* Directions *
Write the data below out in full, exactly as it stands.

* Source material *

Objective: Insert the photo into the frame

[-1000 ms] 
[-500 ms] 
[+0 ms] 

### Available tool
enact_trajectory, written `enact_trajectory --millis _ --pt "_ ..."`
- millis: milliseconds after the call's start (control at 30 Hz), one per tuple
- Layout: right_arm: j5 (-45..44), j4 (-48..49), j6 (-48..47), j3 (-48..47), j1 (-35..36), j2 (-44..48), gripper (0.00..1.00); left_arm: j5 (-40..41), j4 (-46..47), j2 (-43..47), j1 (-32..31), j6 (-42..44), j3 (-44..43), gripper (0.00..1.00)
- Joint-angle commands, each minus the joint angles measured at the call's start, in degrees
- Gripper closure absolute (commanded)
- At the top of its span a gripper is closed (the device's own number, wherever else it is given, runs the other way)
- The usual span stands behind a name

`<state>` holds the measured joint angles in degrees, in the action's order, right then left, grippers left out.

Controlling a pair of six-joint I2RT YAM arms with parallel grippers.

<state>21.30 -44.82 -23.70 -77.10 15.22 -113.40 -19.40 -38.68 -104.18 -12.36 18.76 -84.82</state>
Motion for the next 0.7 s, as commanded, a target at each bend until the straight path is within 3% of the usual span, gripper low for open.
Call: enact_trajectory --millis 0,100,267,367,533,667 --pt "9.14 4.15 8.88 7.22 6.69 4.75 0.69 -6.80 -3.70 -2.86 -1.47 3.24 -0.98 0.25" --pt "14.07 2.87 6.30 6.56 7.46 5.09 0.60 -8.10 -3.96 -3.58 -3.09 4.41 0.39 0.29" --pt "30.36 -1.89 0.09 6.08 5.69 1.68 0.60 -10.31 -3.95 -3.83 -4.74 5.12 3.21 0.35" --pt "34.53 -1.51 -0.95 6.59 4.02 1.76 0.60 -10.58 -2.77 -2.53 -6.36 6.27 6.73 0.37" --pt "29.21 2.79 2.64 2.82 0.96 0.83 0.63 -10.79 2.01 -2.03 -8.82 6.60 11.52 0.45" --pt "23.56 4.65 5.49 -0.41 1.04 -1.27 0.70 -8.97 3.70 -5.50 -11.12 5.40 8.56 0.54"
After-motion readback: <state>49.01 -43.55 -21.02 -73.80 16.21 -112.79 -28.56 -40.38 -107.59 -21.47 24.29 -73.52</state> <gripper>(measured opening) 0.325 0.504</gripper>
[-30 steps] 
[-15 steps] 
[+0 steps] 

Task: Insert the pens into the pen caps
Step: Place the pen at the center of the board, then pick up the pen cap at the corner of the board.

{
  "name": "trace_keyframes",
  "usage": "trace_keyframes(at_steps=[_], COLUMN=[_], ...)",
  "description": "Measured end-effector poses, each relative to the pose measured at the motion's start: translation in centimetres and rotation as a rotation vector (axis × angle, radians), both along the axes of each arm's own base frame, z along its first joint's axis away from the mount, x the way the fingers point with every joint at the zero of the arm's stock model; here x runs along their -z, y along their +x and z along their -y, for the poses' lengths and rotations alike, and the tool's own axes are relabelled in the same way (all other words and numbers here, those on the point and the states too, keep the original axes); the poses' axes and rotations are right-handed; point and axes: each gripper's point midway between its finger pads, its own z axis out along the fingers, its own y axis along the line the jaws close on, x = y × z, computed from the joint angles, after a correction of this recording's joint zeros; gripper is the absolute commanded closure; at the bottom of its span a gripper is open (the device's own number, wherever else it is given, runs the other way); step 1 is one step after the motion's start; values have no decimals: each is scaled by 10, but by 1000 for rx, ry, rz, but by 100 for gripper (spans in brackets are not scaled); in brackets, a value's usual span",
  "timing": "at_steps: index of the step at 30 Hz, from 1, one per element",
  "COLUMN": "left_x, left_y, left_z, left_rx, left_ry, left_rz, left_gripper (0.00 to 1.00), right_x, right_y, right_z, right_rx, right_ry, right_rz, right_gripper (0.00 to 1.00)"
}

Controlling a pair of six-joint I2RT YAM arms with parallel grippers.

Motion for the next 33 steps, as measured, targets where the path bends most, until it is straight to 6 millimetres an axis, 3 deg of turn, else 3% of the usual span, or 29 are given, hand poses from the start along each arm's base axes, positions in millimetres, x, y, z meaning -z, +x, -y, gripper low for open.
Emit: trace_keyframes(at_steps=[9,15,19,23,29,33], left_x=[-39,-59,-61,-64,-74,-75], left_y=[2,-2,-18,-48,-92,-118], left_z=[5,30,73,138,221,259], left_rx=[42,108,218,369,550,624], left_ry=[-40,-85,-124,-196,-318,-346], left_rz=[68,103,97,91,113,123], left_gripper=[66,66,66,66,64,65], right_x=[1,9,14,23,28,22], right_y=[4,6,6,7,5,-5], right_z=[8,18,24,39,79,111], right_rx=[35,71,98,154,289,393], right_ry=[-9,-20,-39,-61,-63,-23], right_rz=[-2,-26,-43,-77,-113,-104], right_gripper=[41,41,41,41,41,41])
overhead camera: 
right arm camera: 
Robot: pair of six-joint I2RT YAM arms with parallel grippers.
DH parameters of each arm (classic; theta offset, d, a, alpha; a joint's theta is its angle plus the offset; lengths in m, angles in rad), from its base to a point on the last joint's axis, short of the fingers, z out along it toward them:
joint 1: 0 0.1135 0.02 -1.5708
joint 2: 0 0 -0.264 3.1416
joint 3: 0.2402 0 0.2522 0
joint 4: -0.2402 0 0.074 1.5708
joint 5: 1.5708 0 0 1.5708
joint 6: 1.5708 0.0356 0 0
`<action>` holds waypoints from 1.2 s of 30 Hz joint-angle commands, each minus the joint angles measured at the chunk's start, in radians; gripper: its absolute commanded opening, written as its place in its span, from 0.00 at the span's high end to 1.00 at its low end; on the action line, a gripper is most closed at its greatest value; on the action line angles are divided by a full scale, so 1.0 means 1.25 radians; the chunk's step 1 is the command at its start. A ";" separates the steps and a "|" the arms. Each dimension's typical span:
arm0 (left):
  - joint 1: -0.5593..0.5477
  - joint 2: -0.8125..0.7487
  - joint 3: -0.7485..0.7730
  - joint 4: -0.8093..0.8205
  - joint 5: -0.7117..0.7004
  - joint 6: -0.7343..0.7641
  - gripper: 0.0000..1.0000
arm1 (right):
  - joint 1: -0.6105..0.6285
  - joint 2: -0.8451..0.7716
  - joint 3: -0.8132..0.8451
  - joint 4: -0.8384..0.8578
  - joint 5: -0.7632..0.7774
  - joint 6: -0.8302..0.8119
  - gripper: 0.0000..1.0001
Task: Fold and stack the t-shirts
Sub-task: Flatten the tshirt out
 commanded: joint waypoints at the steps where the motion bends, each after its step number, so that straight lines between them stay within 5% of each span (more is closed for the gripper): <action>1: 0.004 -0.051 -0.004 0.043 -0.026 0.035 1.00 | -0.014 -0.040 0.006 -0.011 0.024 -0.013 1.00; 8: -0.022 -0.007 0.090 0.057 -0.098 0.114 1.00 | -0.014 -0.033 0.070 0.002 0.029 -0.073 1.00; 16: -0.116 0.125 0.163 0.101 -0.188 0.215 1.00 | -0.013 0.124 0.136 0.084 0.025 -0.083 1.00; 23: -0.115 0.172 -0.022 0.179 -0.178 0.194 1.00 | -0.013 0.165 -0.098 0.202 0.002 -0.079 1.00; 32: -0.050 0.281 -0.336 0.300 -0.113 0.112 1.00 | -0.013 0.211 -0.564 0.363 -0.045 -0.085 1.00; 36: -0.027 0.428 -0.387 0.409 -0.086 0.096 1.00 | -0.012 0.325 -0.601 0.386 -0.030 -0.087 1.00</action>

* Answer section *
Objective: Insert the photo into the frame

[-1000 ms] 
[-500 ms] 
[+0 ms] 

### Available tool
enact_trajectory, written `enact_trajectory --millis _ --pt "_ ..."`
- millis: milliseconds after the call's start (control at 30 Hz), one per tuple
- Layout: right_arm: j5 (-45..44), j4 (-48..49), j6 (-48..47), j3 (-48..47), j1 (-35..36), j2 (-44..48), gripper (0.00..1.00); left_arm: j5 (-40..41), j4 (-46..47), j2 (-43..47), j1 (-32..31), j6 (-42..44), j3 (-44..43), gripper (0.00..1.00)
- Joint-angle commands, each minus the joint angles measured at the call's start, in degrees
- Gripper closure absolute (commanded)
- At the top of its span a gripper is closed (the device's own number, wherever else it is given, runs the other way)
- The usual span stands behind a name

`<state>` holds the measured joint angles in degrees, in the action's order, right then left, grippers left out.

Controlling a pair of six-joint I2RT YAM arms with parallel grippers.

<state>21.30 -44.82 -23.70 -77.10 15.22 -113.40 -19.40 -38.68 -104.18 -12.36 18.76 -84.82</state>
Motion for the next 0.7 s, as commanded, a target at each bend until the straight path is within 3% of the usual span, gripper low for open.
Call: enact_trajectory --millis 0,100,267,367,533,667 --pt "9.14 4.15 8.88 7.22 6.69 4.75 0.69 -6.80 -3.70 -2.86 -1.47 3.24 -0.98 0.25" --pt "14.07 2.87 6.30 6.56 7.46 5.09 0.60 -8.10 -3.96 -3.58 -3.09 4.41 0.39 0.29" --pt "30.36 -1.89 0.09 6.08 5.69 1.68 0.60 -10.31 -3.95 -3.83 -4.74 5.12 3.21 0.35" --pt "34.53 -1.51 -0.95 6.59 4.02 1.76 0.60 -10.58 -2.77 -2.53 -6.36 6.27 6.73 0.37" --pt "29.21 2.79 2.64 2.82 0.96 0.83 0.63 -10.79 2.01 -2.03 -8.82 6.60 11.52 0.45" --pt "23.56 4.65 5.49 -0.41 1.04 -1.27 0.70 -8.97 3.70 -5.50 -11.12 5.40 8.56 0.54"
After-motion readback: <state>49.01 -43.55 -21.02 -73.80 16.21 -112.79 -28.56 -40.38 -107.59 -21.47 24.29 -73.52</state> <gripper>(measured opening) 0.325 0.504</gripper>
[-30 steps] 
[-15 steps] 
[+0 steps] 

Task: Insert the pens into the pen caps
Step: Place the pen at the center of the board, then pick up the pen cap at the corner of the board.

{
  "name": "trace_keyframes",
  "usage": "trace_keyframes(at_steps=[_], COLUMN=[_], ...)",
  "description": "Measured end-effector poses, each relative to the pose measured at the motion's start: translation in centimetres and rotation as a rotation vector (axis × angle, radians), both along the axes of each arm's own base frame, z along its first joint's axis away from the mount, x the way the fingers point with every joint at the zero of the arm's stock model; here x runs along their -z, y along their +x and z along their -y, for the poses' lengths and rotations alike, and the tool's own axes are relabelled in the same way (all other words and numbers here, those on the point and the states too, keep the original axes); the poses' axes and rotations are right-handed; point and axes: each gripper's point midway between its finger pads, its own z axis out along the fingers, its own y axis along the line the jaws close on, x = y × z, computed from the joint angles, after a correction of this recording's joint zeros; gripper is the absolute commanded closure; at the bottom of its span a gripper is open (the device's own number, wherever else it is given, runs the other way); step 1 is one step after the motion's start; values have no decimals: each is scaled by 10, but by 1000 for rx, ry, rz, but by 100 for gripper (spans in brackets are not scaled); in brackets, a value's usual span",
  "timing": "at_steps: index of the step at 30 Hz, from 1, one per element",
  "COLUMN": "left_x, left_y, left_z, left_rx, left_ry, left_rz, left_gripper (0.00 to 1.00), right_x, right_y, right_z, right_rx, right_ry, right_rz, right_gripper (0.00 to 1.00)"
}

Controlling a pair of six-joint I2RT YAM arms with parallel grippers.

Motion for the next 33 steps, as measured, targets where the path bends most, until it is straight to 6 millimetres an axis, 3 deg of turn, else 3% of the usual span, or 29 are given, hand poses from the start along each arm's base axes, positions in millimetres, x, y, z meaning -z, +x, -y, gripper low for open.
Emit: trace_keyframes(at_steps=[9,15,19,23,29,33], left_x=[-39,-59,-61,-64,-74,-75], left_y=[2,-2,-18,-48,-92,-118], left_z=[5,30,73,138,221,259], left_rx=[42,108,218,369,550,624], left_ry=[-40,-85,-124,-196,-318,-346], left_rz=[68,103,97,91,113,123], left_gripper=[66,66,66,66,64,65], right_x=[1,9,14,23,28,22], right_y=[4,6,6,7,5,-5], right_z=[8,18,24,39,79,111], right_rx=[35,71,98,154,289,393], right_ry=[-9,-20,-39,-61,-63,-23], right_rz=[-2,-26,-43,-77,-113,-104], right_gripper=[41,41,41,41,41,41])
overhead camera: 
right arm camera: 
Robot: pair of six-joint I2RT YAM arms with parallel grippers.
DH parameters of each arm (classic; theta offset, d, a, alpha; a joint's theta is its angle plus the offset; lengths in m, angles in rad), from its base to a point on the last joint's axis, short of the fingers, z out along it toward them:
joint 1: 0 0.1135 0.02 -1.5708
joint 2: 0 0 -0.264 3.1416
joint 3: 0.2402 0 0.2522 0
joint 4: -0.2402 0 0.074 1.5708
joint 5: 1.5708 0 0 1.5708
joint 6: 1.5708 0.0356 0 0
`<action>` holds waypoints from 1.2 s of 30 Hz joint-angle commands, each minus the joint angles measured at the chunk's start, in radians; gripper: its absolute commanded opening, written as its place in its span, from 0.00 at the span's high end to 1.00 at its low end; on the action line, a gripper is most closed at its greatest value; on the action line angles are divided by a full scale, so 1.0 means 1.25 radians; the chunk's step 1 is the command at its start. A ";" separates the steps and a "|" the arms. Each dimension's typical span:
arm0 (left):
  - joint 1: -0.5593..0.5477
  - joint 2: -0.8125..0.7487
  - joint 3: -0.7485..0.7730
  - joint 4: -0.8093..0.8205
  - joint 5: -0.7117..0.7004
  - joint 6: -0.7343..0.7641
  - gripper: 0.0000..1.0000
arm1 (right):
  - joint 1: -0.6105..0.6285
  - joint 2: -0.8451..0.7716
  - joint 3: -0.8132..0.8451
  - joint 4: -0.8384..0.8578
  - joint 5: -0.7632..0.7774
  - joint 6: -0.8302..0.8119
  - gripper: 0.0000..1.0001
Task: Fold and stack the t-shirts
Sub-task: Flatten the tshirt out
 commanded: joint waypoints at the steps where the motion bends, each after its step number, so that straight lines between them stay within 5% of each span (more is closed for the gripper): <action>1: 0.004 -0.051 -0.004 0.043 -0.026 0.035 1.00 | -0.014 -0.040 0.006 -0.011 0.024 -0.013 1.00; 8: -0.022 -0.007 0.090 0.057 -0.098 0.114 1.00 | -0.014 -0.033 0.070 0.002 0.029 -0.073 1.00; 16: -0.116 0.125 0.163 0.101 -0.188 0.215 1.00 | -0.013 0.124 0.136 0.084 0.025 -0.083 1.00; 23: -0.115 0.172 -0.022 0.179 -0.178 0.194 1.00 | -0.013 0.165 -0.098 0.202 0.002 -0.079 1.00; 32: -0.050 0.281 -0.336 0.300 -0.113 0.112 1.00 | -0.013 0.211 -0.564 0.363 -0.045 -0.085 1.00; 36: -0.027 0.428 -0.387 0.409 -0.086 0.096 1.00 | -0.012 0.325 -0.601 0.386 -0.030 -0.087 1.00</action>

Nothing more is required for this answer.